Generally speaking Athenian graffitists do not have much of artistic talent. This is a rare example of nice graffiti.

This is a park in Exarchia that looked like an abandoned building site. Maybe really it is.

Then I walked down by the Archaeological Museum toward Omonia. I found a Romanian restaurant.

Well, the big sign board says "To Iasio - traditional kafenio" but just below it says Iasu (?) Cafe-Restaurant Romanescu.

And next to it is a Kurdish club with many posters of Mr. Abdullah Öcalan. I would be more interested in Kurdish cuisine than in Romanian, but it does not seem to serve food. It is a pity.

Kurdish Kafeneio

I ended my stroll at Omonia Square. I have always loved Oriental sort of confusion around Omonia. It is getting international and more exiting. It is really a shame that it is getting dangerous as well.

Kali Anastasi everyone who celebrate it!

P.S. On Gate to Greece website, I uploaded a page on Sparta Archaeological Museum and the Perivleptos Monastery in Mystras.

01 April, 2010

Athens in Spring 1

From this Monday, the Holy Week started. Although those who practice Lenten fasting
to the letters are absolute minority in Greece, not a few do some effort not to eat meat at least. There are church service every evening (and other times, but I am hazy how often are they) and many go to the church to receive communion. TV keep on showing biblical and Christian films to remind us why we celebrate the Easter at all!

Even a show window of clothes shop (this is Prince Oliver in Piraeus) has religious theme.

Prince Oliver

Christ and Book of Triodion!

Yesterday it was very warm. I went to Athens to smell the air of spring and Easter.

I took 040 bus to go to Athens. Contrary to what it was said before, the works of Ilektriko (Metro No 1) won't finish by the Easter and will continue into the autumn. According to a friend of mine who read on a newspaper, the section Faliro-Kallithea won't open - at the earliest they should add - until May. It is so annoying. Personally it is more annoying than the rise of value added tax.

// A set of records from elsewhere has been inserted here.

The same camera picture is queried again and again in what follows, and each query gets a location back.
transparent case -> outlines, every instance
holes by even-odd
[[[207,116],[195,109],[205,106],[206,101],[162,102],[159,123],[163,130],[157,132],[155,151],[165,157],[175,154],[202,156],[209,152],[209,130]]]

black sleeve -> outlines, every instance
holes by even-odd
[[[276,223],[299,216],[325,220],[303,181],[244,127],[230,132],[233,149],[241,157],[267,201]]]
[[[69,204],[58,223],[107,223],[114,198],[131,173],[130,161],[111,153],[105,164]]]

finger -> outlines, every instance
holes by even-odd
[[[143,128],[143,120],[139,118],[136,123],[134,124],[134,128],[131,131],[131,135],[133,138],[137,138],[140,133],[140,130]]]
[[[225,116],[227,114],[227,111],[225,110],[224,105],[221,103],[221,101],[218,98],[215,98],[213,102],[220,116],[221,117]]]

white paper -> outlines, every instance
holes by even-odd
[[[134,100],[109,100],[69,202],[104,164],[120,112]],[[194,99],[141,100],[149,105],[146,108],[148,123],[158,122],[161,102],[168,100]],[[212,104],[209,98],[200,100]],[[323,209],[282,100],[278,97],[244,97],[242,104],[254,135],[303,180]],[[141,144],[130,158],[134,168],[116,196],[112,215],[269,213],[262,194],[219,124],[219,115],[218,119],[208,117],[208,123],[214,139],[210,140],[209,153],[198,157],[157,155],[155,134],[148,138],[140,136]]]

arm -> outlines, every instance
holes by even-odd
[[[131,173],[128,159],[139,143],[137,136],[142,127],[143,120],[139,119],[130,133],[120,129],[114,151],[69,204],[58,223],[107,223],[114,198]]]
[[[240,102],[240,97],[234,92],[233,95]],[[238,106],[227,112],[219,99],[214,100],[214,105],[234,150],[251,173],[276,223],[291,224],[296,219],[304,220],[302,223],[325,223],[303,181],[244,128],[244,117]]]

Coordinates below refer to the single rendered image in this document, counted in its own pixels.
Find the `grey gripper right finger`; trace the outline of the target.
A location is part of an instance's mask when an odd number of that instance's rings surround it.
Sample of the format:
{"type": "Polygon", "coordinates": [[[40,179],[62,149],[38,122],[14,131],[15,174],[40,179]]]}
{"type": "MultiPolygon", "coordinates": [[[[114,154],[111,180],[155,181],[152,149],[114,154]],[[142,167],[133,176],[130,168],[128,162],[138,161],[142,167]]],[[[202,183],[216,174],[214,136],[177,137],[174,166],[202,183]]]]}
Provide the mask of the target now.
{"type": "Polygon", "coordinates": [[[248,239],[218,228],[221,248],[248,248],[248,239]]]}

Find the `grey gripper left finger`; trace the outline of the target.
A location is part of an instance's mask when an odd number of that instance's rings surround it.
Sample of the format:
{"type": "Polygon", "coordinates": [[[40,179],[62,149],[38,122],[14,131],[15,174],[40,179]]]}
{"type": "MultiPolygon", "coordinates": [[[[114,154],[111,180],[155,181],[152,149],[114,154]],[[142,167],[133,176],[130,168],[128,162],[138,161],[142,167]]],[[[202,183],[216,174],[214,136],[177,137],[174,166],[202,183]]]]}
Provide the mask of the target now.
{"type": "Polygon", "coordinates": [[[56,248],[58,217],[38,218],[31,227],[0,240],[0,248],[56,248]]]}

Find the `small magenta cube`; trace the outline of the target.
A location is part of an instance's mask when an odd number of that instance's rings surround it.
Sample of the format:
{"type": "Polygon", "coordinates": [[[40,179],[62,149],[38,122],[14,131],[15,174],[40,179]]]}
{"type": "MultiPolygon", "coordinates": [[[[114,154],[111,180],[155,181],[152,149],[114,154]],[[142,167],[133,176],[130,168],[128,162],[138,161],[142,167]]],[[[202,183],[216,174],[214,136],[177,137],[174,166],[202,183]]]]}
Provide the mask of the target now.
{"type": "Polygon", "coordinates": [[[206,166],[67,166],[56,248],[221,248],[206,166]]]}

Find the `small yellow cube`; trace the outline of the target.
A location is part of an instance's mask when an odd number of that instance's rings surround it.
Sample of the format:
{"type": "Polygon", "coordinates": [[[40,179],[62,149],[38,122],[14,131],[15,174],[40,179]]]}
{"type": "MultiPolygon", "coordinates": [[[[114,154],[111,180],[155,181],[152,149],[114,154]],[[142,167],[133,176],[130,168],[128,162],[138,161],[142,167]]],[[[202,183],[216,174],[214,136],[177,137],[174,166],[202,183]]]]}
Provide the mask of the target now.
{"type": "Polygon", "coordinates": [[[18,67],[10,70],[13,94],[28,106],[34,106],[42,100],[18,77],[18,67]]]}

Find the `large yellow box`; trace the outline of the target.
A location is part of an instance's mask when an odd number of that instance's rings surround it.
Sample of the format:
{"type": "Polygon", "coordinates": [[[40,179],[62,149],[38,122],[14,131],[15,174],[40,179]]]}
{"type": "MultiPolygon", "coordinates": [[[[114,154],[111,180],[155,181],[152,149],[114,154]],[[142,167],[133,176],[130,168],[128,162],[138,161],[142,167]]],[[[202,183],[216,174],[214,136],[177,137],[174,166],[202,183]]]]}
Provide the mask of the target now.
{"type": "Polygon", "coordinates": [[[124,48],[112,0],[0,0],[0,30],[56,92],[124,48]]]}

In Syntagma. This old souvlatzidiko on Odos Apollonos, just in front of Furin Kazan Japanese restaurant, is under renewal work. (I actually ate here once).

I hope they finish before the completion of Ilektriko renewal. (But of course!)

Then I went to Panepistimiou Street to check out the new French bakery Paul. Its opening was announced many months ago and the building looks complete, but every time I pass in front, it is closed, although the light was on inside. Has it opened at all?

The people (a family of three) in the photo looked at a loss. I waited for them to leave to take a photo, but they didn't and kept on muttering something going to and fro in front of the shop. Were they disappointed customers?

Then I walked toward the Panepistimio and then turned to the north. There I found the patisserie Asimakopouloi.

It is one of the oldest pastry shops in Athens (since 1915) and pretty famous, but I have never understood where it was. Now I know. There was quite a lot of people who were buying Tsoureki (Easter sweet bread) and other sweets.

And in front, there was this shop. Do you see what they sell?

This is a candle shop.

They are not normal candles, but lambadas!
No, it isn't a Latin dance. ;)
Lambada is a candle that the Godparent gives to the Godchild at the baptism, and later on they have to give a new one on every Easter while the Godchild grows up (until when, I don't know, but at certain point it stops) together with Easter presents. It is quite a big and long-term responsibility to be a Godparent.
By the way, Hubby said that he had seen Julia Alexandratou lambada on TV. Has anyone seen it? (No, he did not say it today, i.e. 1st April).